A drunk was walking by the hospital when the sheets landed on him. He started yelling, cursing, and swinging his arms violently trying to get the unknown things off, and ended up with the soiled sheets in a tangled
pile at his feet.
As the drunk stood there, unsteady on his feet, staring down at the sheets, a hospital security guard (barely containing his laughter) who had watched the whole incident walked up and asked, "What the heck is going on here! ?"
The drunk, still staring down replied: "I think I just beat the crap out of a ghost!"
A new guy in town walks into a bar and reads a sign that hangs over the bar... FREE BEER! FREE BEER FOR THE PERSON WHO CAN PASS THE TEST! So the guy asks the bartender what the test is.Bartender replies "Well, first you have to drink that whole gallon of pepper tequila, the WHOLE thing at once and you can't make a face while doing it. Second, there's a 'gator out back with a sore tooth...you have to remove it with your bare hands. Third, there's a woman up-stairs who's never had an orgasm. You gotta make things right for her." The guy says, "Well, as much as I would love free beer, I won't do it. You have to be nuts to drink a gallon of pepper tequila and then get crazier from there.Well, as time goes on and the man drinks a few, he asks, "Wherez zat teeqeelah?"He grabs the gallon of tequilla with both hands, and downs it with a big slurp and tears streaming down his face. Next, he staggers out back and soon all the people inside hear the most frightening roaring and thumping, then silence. The man staggers back into the bar, his shirt ripped and big scratches all over his body.
"Now" he says "Where's that woman with the sore tooth?"

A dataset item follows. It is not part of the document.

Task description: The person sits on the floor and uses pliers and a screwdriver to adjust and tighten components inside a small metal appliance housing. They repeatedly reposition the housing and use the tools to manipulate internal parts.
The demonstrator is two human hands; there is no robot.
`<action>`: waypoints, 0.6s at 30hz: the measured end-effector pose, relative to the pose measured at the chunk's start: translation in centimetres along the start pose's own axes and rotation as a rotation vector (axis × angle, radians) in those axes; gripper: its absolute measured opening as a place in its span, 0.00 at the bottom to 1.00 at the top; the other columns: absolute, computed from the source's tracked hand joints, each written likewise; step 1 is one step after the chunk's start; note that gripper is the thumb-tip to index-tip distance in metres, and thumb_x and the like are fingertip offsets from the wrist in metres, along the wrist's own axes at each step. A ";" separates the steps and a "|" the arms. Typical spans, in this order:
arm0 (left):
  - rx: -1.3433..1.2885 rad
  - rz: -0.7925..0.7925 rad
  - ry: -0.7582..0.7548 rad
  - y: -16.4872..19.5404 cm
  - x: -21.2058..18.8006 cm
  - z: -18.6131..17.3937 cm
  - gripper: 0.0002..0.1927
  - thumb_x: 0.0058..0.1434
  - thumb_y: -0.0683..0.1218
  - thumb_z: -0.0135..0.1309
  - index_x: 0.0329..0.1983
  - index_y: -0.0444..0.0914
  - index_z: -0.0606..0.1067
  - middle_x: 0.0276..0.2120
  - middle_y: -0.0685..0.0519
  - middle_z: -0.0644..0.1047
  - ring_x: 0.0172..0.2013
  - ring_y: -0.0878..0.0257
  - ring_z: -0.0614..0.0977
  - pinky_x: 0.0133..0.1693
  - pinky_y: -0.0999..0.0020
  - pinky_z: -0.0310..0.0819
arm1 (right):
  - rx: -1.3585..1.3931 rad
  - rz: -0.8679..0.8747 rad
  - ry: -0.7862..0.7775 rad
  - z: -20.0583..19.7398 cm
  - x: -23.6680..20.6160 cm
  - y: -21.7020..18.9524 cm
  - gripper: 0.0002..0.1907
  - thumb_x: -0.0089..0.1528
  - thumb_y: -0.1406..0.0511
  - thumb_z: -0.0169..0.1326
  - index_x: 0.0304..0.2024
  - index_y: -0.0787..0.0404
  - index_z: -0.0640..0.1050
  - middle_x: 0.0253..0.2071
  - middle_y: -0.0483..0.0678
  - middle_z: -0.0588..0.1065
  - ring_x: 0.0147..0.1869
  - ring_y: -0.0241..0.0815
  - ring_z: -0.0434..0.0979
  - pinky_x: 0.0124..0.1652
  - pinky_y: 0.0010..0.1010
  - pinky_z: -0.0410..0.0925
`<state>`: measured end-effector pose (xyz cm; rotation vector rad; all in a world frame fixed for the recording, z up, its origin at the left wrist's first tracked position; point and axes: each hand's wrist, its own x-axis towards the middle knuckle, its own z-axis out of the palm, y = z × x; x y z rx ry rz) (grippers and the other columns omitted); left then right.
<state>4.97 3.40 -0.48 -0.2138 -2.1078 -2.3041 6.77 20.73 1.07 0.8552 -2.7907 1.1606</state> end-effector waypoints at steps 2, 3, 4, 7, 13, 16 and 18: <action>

A blonde keeps having the same weird dream, so she goes to her psychologist.
psychologist: "What is your dream about?"
Blonde: "I am being chased by a vampire..."
psychologist: "So, where are you in this dream?"
Blonde: "I am running in a hallway."
psychologist: "Then what happens?"
Blonde: "Well, that's the weird thing. In every single dream, the same thing happens. I always come to a door, but I can't open it. I keep pushing the door and pushing the door, but it won't budge!"
psychologist: "Does the door have any letters on it?"
psychologist: "And what do these letter spell?"
Blonde: "P.. U... L... L..."
It was the mailman's last day on the job after 35 years of carrying the mail through all kinds of weather to the same neighborhood.
When he arrived at the first house on his route he was greeted by the whole family there, who congratulated him and sent him on his way with a big gift envelope.
At the second house they presented him with a box of fine cigars.
The folks at the third house handed him a selection of terrific fishing lures.
At the fourth house he was met at the door by a strikingly beautiful woman in a revealing negligee.
She took him by the hand, gently led him through the door, and led him up the stairs to the bedroom where she blew his mind with the most passionate love he had ever experienced.
When he had had enough they went downstairs, where she fixed him a giant breakfast, eggs, potatoes, ham, sausage, blueberry waffles, and fresh squeezed orange juice.
When he was truly satisfied she poured him a cup of steaming coffee.
As she was pouring, he noticed a dollar bill sticking out from under the cup's bottom edge. "All this was just too wonderful for words," he said, "but what's the dollar for?"
"Well," she said, "last night, I told my husband that today would be your last day, and that we should do something special for you. I asked him what to give you."
He said, "Fuck him, give him a dollar."
The lady then said, "The breakfast was my idea."